I stepped away from the bank of phones. I had no idea if she was home or not, or whether she was in real and immediate danger, but I wasn’t going to be able to rest until I’d got hold of her, and if I couldn’t do it by phone, I was going to have to turn up in person.
And do what? Stand guard over her, an invalid with a bad leg who’d just discharged himself from hospital, until she handed over the tape to the journalist?
In truth, I wasn’t sure what the hell I’d do, but I had to do something, so I limped back to my room, wincing against the continued stiffness in my leg. I had a clean set of clothes I’d got Simon Tilley to bring from home when he’d visited, and I changed into them, careful not to dislodge the bandages that still covered most of my stomach area. I was a long way from fighting strength but, incredibly, neither of the bullets I’d been hit with had damaged any vital organs, and my injuries were healing well, stiff leg aside. In fact, my ribs, two of which had been fractured, had been giving me far more pain, and they ached now as I moved around the room.
The clock on the wall said 10.14. An hour at least, probably more, since Captain Bob had left in such a hurry.
I hurried out the door, hoping I wasn’t too late.
Sixty-one
Tina Boyd was allowing herself to float gently in a mildly drunken haze, largely ignoring the documentary on the TV.
She was bored and restless, wanting to get the meeting with Nick Penny, the Guardian journalist, over and done with so that she could wrap this whole thing up and finally put her nemesis in the spotlight.

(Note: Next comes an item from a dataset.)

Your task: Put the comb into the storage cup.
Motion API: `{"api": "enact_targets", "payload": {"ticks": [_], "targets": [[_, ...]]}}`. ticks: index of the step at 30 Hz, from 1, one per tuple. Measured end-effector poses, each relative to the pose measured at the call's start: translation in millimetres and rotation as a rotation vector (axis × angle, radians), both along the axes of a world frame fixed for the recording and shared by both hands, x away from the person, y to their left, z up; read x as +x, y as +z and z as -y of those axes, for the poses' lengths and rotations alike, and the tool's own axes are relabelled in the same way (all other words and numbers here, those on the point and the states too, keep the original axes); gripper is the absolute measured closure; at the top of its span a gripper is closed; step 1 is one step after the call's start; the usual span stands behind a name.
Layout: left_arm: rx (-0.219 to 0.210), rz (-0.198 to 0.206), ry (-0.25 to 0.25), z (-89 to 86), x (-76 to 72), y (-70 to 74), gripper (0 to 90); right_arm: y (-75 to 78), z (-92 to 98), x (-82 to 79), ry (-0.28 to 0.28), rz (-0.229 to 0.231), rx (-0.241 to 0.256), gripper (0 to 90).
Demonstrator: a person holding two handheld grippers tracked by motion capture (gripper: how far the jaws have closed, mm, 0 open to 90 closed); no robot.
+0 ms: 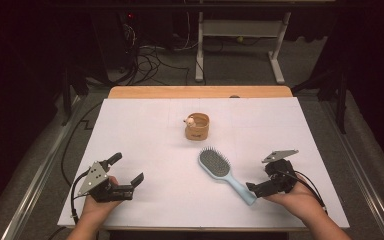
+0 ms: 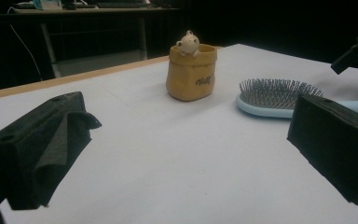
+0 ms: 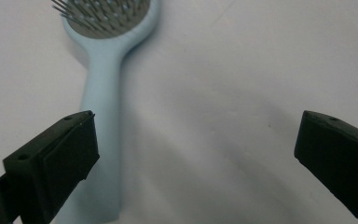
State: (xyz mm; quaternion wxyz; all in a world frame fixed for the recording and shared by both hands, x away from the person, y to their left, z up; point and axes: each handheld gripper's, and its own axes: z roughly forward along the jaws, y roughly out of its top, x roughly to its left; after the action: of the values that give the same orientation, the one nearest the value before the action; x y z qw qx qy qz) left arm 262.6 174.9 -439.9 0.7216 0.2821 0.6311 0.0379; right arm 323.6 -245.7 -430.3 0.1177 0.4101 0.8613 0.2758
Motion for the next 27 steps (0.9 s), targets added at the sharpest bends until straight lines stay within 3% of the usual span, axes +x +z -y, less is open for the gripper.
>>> {"api": "enact_targets", "payload": {"ticks": [10, 27], "targets": [[0.008, 0.009, 0.001, -1.0, 0.1, -0.2, 0.2, 9.1, -25.4, 5.3, 0.057, 0.004, -0.011, 0.5], [0.007, 0.012, -0.003, -1.2, -0.2, -0.1, 0.3, 3.6, -60.1, 20.4, 0.098, -0.017, -0.034, 0.5]]}}
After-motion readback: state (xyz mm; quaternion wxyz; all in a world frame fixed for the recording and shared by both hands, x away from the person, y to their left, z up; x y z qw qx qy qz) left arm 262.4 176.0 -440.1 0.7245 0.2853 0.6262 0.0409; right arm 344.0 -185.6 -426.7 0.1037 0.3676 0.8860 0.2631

It had taken her days of thinking to work out what was the best thing to do with the Anthony Gore confession tape. At one point she’d seriously considered handing it over to Mike Bolt to deal with, knowing that he would never cover anything up. But, though she trusted him totally, she’d decided against it. He’d already done her enough favours, and as a result had found himself in plenty of trouble of his own. Far better to give it to an experienced investigative journalist like Penny, who specialized in sniffing out big stories, and who had a strong anti-establishment background. She knew it would mean the end of her career, as there was no way she could avoid the tape being traced back to her, but frankly, at that moment in time, she was past caring.
Tina was currently suspended on full pay, but she wasn’t going to be hanging round the flat for much longer. The days were too long and empty, the opportunities to drink too many. No, as soon as Penny made the contents of the tape public, she’d take a holiday — somewhere warm, exotic, and a long way away — and kick the booze for good.
She yawned and picked up the empty wine bottle, wondering whether to open another, just for a quick nightcap. It was crap stuff, but drinkable, at least. But when she got to her feet, her head spun and her vision blurred for a couple of seconds, which meant it was definitely time for bed.
She tottered off down the hallway in the direction of her bedroom before realizing she hadn’t turned off the TV.
But as she turned back round, she heard the lock on the apartment’s front door click loudly as it was turned. Then, as she watched, wondering if she was imagining things, the door slowly began to open.